◆ What you have to do
Among the lines of data below, reproduce only those from the one with "Records indicate the black swivel" through the one with "Records indicate the black bar on", exactly as they stand, both ends included.

(Saved data entries)
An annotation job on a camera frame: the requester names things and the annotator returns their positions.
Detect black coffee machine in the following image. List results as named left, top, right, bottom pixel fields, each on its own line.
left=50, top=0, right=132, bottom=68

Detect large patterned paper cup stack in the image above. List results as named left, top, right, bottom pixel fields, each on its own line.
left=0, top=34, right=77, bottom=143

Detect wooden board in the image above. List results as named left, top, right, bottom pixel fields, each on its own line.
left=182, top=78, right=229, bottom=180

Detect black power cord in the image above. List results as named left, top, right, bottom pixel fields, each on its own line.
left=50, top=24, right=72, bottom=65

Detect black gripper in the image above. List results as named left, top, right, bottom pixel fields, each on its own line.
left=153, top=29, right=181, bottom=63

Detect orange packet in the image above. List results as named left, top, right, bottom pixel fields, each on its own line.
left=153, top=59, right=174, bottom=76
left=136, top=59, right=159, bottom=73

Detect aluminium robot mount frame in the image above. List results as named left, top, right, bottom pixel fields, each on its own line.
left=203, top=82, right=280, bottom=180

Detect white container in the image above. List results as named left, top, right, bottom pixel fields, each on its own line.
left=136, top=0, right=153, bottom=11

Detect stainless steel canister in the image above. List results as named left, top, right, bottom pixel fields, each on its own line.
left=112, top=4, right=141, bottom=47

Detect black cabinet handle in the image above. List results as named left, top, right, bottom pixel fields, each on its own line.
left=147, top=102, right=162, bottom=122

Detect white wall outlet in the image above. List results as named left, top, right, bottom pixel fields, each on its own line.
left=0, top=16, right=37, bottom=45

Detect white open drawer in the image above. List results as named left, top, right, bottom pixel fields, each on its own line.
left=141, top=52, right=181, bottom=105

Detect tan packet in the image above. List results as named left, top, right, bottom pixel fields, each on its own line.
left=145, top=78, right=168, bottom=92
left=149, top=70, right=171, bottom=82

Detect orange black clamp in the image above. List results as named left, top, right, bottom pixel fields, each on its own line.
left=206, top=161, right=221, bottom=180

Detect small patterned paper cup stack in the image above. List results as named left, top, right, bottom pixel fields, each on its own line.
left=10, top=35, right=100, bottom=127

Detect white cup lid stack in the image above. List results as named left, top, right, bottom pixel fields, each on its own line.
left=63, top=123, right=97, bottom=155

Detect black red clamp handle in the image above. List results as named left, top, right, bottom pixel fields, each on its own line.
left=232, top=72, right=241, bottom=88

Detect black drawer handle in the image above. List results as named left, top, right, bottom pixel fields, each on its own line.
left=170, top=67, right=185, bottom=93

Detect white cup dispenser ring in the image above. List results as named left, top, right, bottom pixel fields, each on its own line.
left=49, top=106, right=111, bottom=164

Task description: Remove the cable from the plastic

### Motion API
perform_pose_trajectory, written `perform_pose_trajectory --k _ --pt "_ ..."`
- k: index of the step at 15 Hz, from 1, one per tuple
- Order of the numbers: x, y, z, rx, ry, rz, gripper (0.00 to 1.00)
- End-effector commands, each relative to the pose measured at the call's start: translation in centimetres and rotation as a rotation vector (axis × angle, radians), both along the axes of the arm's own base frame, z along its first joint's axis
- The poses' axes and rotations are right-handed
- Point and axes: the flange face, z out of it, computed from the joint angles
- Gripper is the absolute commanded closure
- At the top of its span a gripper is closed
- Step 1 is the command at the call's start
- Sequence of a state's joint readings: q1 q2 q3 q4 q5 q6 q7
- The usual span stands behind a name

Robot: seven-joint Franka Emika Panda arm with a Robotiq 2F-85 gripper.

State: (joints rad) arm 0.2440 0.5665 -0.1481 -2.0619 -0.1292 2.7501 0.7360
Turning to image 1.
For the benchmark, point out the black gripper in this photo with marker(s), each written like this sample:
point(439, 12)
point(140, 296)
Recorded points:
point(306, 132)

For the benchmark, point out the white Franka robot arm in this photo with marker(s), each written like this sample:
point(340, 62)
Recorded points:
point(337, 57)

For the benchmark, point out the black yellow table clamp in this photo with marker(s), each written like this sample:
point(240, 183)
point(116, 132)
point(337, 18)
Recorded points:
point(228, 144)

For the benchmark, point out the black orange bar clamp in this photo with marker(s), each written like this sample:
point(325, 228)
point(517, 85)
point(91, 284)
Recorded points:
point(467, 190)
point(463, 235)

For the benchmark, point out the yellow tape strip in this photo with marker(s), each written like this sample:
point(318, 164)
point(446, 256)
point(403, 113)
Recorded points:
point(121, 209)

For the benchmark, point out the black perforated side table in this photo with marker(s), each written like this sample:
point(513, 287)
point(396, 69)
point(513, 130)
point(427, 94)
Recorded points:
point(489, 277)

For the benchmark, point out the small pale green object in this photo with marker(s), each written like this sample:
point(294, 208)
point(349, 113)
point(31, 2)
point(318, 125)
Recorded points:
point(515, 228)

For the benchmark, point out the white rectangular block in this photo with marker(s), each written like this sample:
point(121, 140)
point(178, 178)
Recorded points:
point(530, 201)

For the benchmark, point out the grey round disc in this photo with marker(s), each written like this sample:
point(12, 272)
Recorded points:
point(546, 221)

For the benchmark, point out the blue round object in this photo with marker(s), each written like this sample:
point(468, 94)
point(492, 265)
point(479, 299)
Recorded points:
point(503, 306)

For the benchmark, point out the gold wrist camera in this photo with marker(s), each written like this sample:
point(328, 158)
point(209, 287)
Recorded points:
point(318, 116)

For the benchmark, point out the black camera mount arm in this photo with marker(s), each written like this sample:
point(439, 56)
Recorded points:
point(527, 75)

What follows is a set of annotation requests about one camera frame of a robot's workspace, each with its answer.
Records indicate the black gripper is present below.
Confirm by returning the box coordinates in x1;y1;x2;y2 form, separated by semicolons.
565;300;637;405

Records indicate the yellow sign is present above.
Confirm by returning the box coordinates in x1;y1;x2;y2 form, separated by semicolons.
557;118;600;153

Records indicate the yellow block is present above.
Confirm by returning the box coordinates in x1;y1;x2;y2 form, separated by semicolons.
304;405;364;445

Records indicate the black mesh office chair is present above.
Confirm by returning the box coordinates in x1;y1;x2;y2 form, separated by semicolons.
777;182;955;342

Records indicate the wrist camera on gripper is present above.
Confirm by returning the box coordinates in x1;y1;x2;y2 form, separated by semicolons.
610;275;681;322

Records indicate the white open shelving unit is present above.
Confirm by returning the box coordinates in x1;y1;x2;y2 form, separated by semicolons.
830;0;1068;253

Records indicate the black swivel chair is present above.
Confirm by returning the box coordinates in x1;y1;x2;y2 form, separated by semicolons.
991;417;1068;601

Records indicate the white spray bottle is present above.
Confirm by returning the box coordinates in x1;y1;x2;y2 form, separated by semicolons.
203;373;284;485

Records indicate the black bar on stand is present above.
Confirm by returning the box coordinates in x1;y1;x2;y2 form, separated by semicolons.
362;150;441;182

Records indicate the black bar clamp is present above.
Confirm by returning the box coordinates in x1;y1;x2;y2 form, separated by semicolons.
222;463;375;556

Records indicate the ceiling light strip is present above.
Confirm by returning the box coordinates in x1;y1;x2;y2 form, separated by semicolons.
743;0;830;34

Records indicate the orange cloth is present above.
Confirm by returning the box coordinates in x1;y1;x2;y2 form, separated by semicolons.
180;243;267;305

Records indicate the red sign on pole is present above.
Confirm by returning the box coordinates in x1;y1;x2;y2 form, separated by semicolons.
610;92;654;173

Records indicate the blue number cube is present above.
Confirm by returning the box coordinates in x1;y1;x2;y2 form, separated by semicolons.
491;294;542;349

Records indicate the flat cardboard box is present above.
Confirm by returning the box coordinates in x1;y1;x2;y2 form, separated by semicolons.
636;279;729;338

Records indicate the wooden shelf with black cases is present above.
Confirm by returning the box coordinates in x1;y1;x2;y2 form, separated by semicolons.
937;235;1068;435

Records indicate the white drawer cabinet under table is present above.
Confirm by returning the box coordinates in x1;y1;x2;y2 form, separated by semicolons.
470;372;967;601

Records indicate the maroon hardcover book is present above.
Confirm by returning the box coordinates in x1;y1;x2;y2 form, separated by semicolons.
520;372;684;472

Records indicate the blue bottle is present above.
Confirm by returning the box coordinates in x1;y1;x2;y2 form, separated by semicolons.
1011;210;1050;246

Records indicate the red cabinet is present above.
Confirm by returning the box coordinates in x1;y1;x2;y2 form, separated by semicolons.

◆ Exercise result
Records indicate the black swivel chair is present above.
Confirm by returning the box coordinates in x1;y1;x2;y2 form, separated by semicolons.
991;417;1068;601

Records indicate the white spray bottle is present above.
Confirm by returning the box coordinates in x1;y1;x2;y2 form, separated by semicolons.
203;373;284;485

Records indicate the black bar on stand is present above.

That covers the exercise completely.